[Opening Data section section]

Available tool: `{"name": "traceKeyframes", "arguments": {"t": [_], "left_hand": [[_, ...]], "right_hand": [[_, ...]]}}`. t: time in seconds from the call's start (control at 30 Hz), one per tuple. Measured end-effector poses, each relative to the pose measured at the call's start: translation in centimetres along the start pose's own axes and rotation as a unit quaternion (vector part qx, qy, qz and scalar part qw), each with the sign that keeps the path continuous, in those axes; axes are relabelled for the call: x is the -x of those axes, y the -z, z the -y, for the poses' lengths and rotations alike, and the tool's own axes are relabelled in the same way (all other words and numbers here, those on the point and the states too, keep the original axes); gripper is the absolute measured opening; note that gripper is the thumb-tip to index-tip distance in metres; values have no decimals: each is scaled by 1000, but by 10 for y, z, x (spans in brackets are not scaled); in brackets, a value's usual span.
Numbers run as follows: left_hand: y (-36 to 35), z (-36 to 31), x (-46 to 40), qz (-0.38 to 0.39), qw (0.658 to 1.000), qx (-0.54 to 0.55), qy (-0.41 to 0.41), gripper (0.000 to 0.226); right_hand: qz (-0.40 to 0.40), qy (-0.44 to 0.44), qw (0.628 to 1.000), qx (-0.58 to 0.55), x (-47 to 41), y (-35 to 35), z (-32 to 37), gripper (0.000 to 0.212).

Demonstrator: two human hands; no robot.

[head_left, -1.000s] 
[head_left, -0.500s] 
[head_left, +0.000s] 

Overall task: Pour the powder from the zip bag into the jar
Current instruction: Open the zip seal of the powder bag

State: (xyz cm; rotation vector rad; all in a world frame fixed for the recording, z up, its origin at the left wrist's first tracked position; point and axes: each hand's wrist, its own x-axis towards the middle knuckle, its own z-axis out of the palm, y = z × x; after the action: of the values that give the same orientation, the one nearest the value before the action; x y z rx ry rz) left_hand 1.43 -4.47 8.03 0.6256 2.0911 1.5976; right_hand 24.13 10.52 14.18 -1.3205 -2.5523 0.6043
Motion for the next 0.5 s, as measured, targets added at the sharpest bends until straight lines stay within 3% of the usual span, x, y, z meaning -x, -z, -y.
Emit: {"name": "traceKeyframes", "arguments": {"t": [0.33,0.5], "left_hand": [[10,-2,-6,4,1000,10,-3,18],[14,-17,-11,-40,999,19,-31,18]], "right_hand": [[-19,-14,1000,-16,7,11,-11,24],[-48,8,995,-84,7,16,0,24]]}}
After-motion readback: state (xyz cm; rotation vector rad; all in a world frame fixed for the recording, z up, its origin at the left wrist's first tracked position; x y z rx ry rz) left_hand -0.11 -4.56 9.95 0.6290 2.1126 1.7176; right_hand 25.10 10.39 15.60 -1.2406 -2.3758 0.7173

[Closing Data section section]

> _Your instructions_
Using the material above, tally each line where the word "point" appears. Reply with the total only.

> _Response to the exercise_
2